I think Danielismyname is right that Autism and Hyperplexia go hand in hand.
Both of my boys are on the spectrum and are also hyperlexic. I wouldn't have recognized it in my younger son if it hadn't been for my oldest.
My oldest is moderate functioning, but has come a long way. He could count numbers and read numbers and letters, outloud even, before he could speak words. Now because of his cognitive level rising, he can read many rudimentary words. He can spell his name, both on the computer and writing it. He can read simple words like yes or no without ever being told what they are. He's 4 yrs old. Sadly, his preschool teacher doesn't believe it's important to develop these skills since he's still delayed in many other things... Heck, she doesn't even believe he is autistic "just motor delayed."

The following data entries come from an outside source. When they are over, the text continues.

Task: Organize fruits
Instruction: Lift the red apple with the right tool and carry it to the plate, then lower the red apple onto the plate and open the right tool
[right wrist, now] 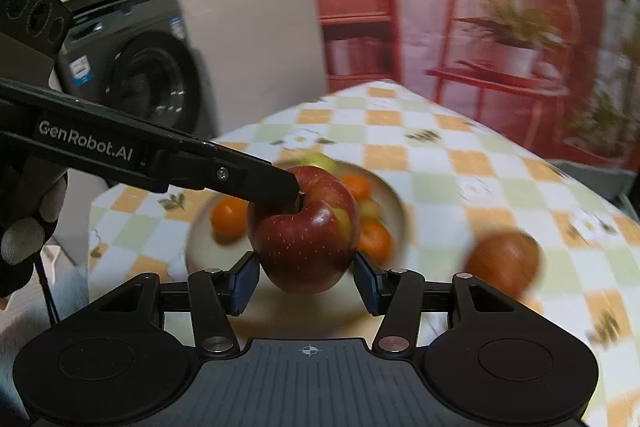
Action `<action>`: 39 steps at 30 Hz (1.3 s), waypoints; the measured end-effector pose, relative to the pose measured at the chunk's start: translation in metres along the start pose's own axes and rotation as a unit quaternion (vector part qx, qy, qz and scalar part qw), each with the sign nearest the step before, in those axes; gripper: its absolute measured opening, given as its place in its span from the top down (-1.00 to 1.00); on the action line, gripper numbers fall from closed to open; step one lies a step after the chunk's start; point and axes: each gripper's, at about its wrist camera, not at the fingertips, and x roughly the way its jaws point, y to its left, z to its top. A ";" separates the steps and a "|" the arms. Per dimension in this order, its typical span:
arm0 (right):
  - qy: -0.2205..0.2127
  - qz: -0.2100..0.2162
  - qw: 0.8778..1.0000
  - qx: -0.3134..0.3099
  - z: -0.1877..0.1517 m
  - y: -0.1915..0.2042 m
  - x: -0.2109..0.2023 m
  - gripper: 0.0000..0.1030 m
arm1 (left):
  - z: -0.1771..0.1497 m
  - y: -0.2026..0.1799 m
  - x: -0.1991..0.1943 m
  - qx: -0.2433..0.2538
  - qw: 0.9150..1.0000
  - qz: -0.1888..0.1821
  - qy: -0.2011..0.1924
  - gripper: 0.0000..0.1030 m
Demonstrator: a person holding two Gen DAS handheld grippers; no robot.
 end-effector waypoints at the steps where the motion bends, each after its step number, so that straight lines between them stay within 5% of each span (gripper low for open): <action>1: 0.002 0.007 1.000 -0.006 0.009 0.003 0.009 0.07 | 0.003 0.008 -0.003 -0.008 1.000 0.007 -0.004 0.40; 9: 0.028 0.028 0.998 -0.056 0.045 0.027 0.062 0.07 | 0.015 0.054 -0.009 -0.057 0.998 0.034 -0.002 0.41; 20: 0.056 0.022 0.996 -0.060 0.034 0.030 0.082 0.07 | 0.004 0.075 0.005 -0.067 0.997 0.036 0.030 0.44; 39: 0.065 0.019 0.998 -0.016 0.019 0.017 0.088 0.13 | 0.003 0.060 0.021 -0.009 0.996 0.083 0.043 0.37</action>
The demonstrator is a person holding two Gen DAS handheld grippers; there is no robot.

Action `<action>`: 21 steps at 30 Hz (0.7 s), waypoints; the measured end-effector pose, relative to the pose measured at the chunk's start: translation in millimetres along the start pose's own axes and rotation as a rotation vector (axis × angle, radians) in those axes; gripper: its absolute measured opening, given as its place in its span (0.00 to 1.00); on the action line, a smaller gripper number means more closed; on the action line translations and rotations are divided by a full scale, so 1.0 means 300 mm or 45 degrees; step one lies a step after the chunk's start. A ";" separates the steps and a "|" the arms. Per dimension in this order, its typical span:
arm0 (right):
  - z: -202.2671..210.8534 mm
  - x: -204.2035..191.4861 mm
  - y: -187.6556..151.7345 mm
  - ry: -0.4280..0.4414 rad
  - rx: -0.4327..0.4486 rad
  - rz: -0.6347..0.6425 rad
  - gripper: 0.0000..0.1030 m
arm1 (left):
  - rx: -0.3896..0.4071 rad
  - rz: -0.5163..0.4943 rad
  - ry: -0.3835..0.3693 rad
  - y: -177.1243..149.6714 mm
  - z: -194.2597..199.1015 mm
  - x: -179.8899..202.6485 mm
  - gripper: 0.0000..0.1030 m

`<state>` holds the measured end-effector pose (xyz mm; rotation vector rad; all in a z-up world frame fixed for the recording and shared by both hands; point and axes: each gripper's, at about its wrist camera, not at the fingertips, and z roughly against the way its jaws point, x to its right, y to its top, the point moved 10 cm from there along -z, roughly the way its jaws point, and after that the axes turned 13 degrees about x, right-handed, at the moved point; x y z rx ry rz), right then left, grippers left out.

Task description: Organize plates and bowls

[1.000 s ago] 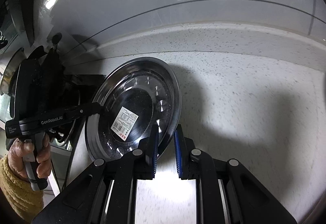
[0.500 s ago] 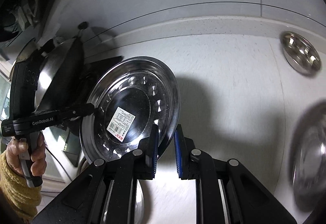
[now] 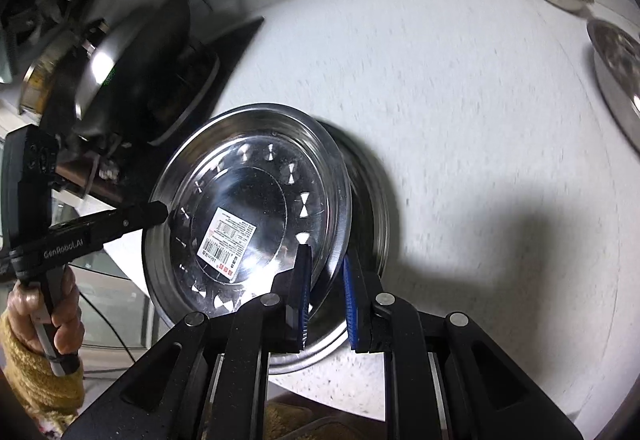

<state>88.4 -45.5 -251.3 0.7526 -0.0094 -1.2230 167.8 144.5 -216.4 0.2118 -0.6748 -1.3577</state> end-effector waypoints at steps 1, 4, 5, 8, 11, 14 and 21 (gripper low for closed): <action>-0.011 -0.002 -0.004 -0.013 0.000 -0.008 0.14 | -0.002 -0.007 0.008 -0.007 -0.010 -0.009 0.09; -0.016 0.000 -0.009 -0.073 0.006 -0.002 0.15 | -0.001 -0.069 0.053 -0.029 -0.023 -0.026 0.10; -0.007 0.004 -0.008 -0.099 0.012 0.005 0.15 | 0.002 -0.078 0.058 -0.033 -0.026 -0.029 0.10; 0.007 0.000 0.027 -0.133 0.041 -0.002 0.20 | 0.020 -0.125 0.040 -0.030 -0.019 -0.018 0.10; 0.054 -0.012 0.054 -0.180 0.099 0.023 0.26 | 0.096 -0.185 0.074 0.009 0.008 -0.016 0.10; 0.134 -0.024 0.050 -0.175 0.162 0.029 0.31 | 0.149 -0.173 0.080 0.048 0.046 -0.026 0.10; 0.329 0.077 0.082 -0.197 0.337 -0.053 0.47 | 0.250 -0.109 -0.025 0.137 0.128 0.112 0.10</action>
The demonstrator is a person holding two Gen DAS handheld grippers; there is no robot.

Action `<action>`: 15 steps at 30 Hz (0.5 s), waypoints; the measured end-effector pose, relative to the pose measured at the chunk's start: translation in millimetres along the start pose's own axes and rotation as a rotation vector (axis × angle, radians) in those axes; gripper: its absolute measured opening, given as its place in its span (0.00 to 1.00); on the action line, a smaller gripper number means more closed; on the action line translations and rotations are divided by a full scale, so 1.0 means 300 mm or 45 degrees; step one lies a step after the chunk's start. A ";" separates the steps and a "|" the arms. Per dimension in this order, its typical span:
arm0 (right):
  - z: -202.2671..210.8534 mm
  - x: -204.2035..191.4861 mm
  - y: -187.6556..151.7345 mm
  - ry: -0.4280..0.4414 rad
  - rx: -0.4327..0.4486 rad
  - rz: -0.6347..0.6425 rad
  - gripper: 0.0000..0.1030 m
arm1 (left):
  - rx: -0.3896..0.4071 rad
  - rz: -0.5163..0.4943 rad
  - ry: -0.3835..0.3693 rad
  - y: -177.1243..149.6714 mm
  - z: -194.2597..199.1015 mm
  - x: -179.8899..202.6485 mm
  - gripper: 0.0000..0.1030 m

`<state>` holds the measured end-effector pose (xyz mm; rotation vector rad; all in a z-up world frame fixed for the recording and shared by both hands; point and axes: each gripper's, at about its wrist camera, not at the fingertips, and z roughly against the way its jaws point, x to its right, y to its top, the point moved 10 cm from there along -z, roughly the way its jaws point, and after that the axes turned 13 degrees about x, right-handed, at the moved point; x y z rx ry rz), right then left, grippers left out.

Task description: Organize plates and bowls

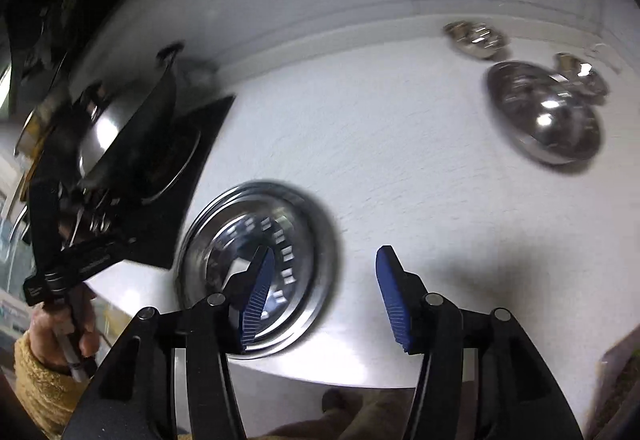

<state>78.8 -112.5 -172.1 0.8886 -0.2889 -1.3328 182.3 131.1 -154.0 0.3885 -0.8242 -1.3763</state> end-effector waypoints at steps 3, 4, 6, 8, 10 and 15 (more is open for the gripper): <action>0.053 0.141 0.045 -0.060 0.048 -0.029 0.55 | -0.004 0.012 -0.105 0.027 -0.039 0.159 0.16; 0.061 0.189 0.059 -0.079 0.056 -0.050 0.57 | -0.015 0.028 -0.135 0.030 -0.056 0.201 0.25; 0.070 0.308 0.091 -0.126 0.063 -0.085 0.57 | -0.045 0.060 -0.197 0.040 -0.118 0.314 0.26; 0.081 0.441 0.124 -0.183 0.063 -0.117 0.57 | -0.070 0.055 -0.214 0.043 -0.177 0.403 0.26; 0.086 0.556 0.157 -0.225 0.077 -0.145 0.57 | -0.113 0.063 -0.231 0.055 -0.267 0.512 0.26; 0.067 0.863 0.256 -0.319 0.072 -0.204 0.60 | -0.158 0.087 -0.214 0.110 -0.466 0.678 0.26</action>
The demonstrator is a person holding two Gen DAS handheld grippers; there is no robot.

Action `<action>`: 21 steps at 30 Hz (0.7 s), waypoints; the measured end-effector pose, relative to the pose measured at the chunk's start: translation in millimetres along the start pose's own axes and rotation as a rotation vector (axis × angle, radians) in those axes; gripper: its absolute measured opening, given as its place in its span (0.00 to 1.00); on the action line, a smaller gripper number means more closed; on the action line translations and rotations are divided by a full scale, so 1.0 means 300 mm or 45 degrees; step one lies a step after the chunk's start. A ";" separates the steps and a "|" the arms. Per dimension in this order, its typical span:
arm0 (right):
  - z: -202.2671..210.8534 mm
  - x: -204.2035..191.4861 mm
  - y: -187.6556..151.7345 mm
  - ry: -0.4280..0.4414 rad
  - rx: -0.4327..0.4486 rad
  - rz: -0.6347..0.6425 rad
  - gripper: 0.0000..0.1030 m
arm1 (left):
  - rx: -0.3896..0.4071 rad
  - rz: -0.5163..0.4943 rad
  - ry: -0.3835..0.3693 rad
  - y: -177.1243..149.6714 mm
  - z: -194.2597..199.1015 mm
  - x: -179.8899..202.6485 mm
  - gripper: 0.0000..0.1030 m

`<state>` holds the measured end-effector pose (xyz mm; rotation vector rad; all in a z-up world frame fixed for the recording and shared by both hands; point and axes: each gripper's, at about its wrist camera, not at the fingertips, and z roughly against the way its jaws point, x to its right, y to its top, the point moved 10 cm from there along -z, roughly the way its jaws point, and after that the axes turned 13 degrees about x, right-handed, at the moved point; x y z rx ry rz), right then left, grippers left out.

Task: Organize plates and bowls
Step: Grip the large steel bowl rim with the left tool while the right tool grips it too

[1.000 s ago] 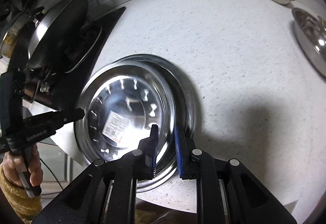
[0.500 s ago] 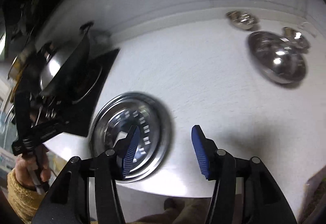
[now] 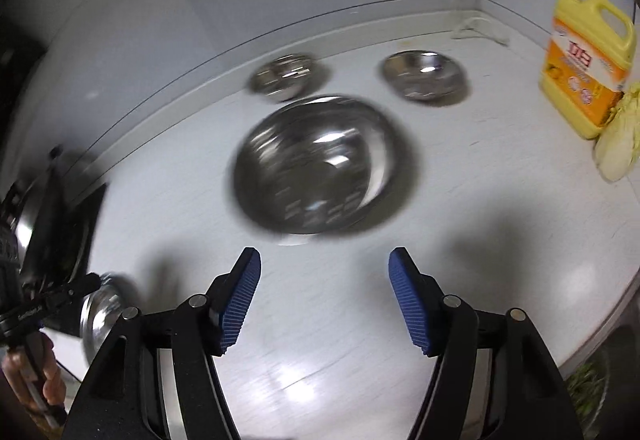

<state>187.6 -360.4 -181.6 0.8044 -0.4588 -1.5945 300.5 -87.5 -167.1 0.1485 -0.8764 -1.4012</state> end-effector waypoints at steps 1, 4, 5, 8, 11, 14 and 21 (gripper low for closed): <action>-0.018 0.036 0.021 -0.006 -0.003 -0.007 0.60 | -0.008 0.019 -0.003 0.018 -0.048 0.024 0.26; -0.094 0.140 0.095 -0.010 -0.013 -0.032 0.60 | -0.014 0.041 0.013 0.063 -0.159 0.069 0.36; -0.123 0.164 0.114 -0.006 -0.021 -0.036 0.60 | -0.013 0.048 0.017 0.071 -0.183 0.078 0.40; -0.210 0.201 0.141 0.013 -0.066 -0.026 0.62 | -0.031 0.084 0.035 0.098 -0.264 0.100 0.47; -0.295 0.206 0.158 0.057 -0.114 -0.001 0.62 | -0.046 0.097 0.042 0.119 -0.330 0.128 0.48; -0.353 0.181 0.157 0.120 -0.163 0.021 0.62 | -0.084 0.100 0.052 0.129 -0.388 0.148 0.48; -0.452 0.151 0.151 0.205 -0.250 0.085 0.62 | -0.174 0.177 0.050 0.104 -0.516 0.173 0.46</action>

My younger son (3) has an unusual fascination with numbers. He can count up to 30, then up by tens. He starts saying the numbers wrong after the 20's, but definitely recognizes the number. His language is just not there. Like 56, he says twenty-six five, but he definitely knows the difference between 26-5 and 56. Again, his teacher doesn't think this is an important skill to cultivate and also doesn't believe he's autistic.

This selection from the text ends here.